Каждый миг казался необычайно долгим в бесконечности леса. Гарри понимал, что вокруг, скорее всего, было полно живых существ, но искренне надеялся, что они не будут шуметь и он без труда сможет отличить их невинную суету от более зловещих звуков, которые могли бы означать что-то опасное. Он вспомнил звук скользящего по опавшим листьям плаща, который он слышал много лет назад, и ему показалось, что он слышит его вновь. Гарри тряхнул головой. Их защитные чары успешно действовали уже много недель, так почему сегодня ночью должно быть по-другому? Но его не оставляло ощущение, что сегодня всё как-то не так.
Несколько раз Гарри засыпал в неудобной позе, сползая по стенке палатки, и тотчас же просыпался. У него болела шея. Ночь стала такой густой и чёрной, что ему казалось, будто он застрял в неопределённости — между моментом дезаппарации и аппарации.

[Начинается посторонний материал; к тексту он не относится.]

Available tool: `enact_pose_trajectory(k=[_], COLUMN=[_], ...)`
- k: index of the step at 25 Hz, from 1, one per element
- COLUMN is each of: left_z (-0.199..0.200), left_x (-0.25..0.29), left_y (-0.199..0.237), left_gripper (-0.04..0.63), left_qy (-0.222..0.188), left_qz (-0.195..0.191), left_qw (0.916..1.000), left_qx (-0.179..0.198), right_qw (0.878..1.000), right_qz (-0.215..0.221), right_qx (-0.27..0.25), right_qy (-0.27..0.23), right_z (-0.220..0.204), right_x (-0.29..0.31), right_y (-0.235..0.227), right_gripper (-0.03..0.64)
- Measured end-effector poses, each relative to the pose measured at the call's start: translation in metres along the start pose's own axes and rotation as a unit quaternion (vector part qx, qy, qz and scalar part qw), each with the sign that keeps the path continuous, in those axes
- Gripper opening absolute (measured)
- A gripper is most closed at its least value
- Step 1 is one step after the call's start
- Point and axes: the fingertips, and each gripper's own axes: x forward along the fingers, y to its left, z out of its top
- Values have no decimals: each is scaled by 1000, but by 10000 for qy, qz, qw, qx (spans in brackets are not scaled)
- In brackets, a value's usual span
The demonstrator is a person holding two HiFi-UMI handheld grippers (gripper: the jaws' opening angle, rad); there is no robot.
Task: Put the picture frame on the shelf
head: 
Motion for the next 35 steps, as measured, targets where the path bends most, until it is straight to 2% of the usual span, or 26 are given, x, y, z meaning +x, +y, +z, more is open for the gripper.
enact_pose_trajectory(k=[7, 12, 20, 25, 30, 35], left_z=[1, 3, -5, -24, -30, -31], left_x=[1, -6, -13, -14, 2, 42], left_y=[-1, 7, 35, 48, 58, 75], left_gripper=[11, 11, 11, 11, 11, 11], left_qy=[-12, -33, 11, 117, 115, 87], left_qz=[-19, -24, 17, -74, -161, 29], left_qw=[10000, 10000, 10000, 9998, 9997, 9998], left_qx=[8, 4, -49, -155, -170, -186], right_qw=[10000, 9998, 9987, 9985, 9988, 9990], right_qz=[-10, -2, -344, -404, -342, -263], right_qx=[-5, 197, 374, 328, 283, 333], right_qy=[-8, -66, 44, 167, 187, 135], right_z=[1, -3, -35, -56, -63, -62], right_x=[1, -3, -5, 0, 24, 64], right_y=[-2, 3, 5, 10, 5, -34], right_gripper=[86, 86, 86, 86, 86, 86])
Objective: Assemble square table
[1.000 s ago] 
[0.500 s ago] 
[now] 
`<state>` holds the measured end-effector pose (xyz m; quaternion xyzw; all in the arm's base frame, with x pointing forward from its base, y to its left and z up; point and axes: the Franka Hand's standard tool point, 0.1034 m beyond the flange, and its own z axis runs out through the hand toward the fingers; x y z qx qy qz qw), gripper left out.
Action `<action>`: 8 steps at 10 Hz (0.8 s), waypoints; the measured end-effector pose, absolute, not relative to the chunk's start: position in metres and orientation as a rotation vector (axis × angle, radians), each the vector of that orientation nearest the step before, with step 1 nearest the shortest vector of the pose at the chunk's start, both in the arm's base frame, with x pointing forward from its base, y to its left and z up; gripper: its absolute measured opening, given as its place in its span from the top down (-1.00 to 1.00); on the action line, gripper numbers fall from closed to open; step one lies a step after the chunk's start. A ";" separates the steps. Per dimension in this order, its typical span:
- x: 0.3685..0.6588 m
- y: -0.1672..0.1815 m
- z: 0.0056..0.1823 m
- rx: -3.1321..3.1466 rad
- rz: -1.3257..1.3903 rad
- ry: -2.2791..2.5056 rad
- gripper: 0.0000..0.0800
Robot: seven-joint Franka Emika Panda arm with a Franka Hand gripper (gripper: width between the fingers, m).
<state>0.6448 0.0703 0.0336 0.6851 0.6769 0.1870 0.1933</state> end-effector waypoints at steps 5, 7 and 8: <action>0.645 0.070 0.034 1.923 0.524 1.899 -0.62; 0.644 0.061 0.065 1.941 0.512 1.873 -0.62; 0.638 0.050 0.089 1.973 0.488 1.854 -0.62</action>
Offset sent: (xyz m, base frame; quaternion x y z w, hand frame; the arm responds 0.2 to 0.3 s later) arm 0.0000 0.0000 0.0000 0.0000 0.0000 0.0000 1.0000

Гарри держал руку перед глазами, пытаясь разглядеть свои пальцы, когда случилось нечто. Яркий серебряный свет приближался к нему, двигаясь между деревьями. Источник света перемещался беззвучно. Сияние как будто бы плыло к нему. С криком, застывшим на губах, Гарри вскочил на ноги и поднял палочку Гермионы. Свет ослепил его. На фоне сияния были видны лишь силуэты тёмных деревьев, свет приближался…
И тут он вышел из-за дуба. Свет оказался серебристо-белой оленихой, сияющей, яркой, как луна, идущей по свежевыпавшему нетронутому снегу, беззвучно и не оставляя следов. Она шагнула к Гарри, высоко держа голову. У неё были прекрасные дикие глаза с длинными ресницами.
Гарри, не отрываясь, смотрел на неё. Он был поражён, но не её странностью, а тем, что олениха была ему необъяснимо знакома. Ему казалось, что он ждал её прихода, но забыл об этом до настоящего момента, когда они встретились. Желание немедленно позвать Гермиону, появившееся у него ещё секунду назад, пропало. Он знал, он готов был поклясться своей жизнью, что олениха пришла к нему, к нему одному.
Несколько бесконечных секунд они смотрели друг на друга, а потом олениха развернулась и пошла прочь.
— Нет, — сказал Гарри надтреснутым от долгого молчания голосом. — Вернись!